◆ **Prompt**
From the line below that contains "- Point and" to the line that contains "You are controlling", repeat every line exactly, both ends included, and nothing else.

Excerpts from a dataset:
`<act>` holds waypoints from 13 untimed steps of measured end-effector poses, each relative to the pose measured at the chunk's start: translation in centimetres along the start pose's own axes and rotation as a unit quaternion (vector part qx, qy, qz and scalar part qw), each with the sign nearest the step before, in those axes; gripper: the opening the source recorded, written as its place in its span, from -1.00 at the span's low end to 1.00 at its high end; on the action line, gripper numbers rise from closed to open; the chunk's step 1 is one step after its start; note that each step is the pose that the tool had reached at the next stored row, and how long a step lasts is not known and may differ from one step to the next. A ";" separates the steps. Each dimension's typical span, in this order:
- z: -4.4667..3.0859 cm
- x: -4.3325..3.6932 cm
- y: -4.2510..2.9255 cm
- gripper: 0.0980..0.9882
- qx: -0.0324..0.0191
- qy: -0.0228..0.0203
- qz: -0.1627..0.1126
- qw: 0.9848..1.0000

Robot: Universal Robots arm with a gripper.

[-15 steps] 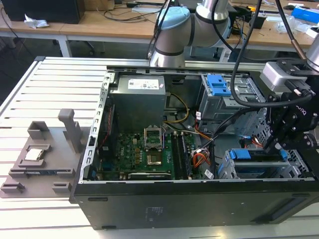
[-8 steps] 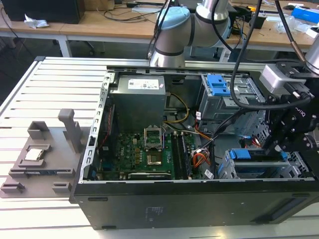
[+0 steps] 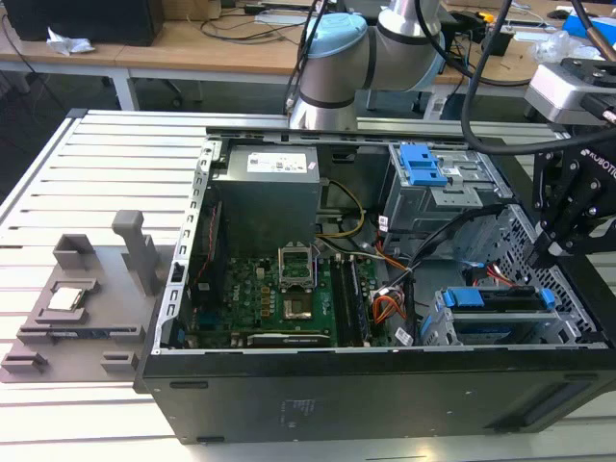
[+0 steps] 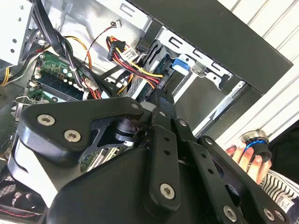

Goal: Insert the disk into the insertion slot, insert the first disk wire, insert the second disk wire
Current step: 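Insert the first disk wire, then insert the second disk wire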

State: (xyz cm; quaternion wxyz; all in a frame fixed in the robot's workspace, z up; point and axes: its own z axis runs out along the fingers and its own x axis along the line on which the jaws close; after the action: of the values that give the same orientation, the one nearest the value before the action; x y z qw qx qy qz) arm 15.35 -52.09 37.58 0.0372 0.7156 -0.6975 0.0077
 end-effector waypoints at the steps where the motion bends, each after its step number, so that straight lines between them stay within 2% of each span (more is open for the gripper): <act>1: -0.01 0.00 0.00 -0.98 0.000 0.000 0.000 1.000; 7: -0.03 0.01 0.08 -0.98 0.000 0.000 0.000 1.000; 13: 0.02 -0.02 0.93 -0.98 0.000 0.000 0.000 1.000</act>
State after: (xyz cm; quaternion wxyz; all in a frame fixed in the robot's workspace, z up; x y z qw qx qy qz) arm 14.42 -52.09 37.60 0.0373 0.7156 -0.6975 0.0077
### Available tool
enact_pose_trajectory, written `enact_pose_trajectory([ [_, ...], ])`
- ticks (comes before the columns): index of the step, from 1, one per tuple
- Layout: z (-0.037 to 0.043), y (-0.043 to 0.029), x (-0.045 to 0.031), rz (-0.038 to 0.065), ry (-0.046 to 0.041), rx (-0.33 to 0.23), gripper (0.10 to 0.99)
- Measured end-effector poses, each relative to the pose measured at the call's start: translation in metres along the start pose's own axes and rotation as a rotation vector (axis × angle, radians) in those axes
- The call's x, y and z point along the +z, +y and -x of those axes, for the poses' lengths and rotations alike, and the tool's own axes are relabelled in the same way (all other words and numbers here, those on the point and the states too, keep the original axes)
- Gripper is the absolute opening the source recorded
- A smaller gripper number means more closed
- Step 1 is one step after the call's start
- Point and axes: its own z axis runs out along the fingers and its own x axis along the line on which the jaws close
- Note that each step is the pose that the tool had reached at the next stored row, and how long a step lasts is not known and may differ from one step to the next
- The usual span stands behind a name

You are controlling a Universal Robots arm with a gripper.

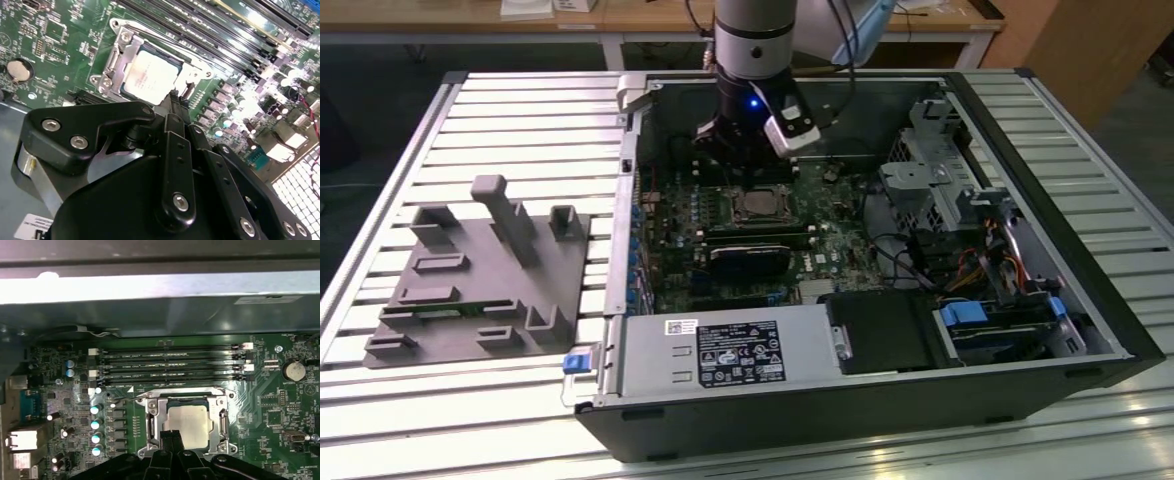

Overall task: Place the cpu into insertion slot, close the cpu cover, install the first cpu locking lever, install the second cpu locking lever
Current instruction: 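Install the first cpu locking lever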

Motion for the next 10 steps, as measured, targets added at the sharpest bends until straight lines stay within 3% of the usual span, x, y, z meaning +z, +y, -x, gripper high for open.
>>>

◆ **Final answer**
- Point and axes: its own z axis runs out along the fingers and its own x axis along the line on which the jaws close
- Note that each step is the pose that the tool had reached at the next stored row, and how long a step lasts is not known and may differ from one step to the next
- The usual span stands behind a name

You are controlling a Universal Robots arm with a gripper.

Nothing else remains to be done for this exercise.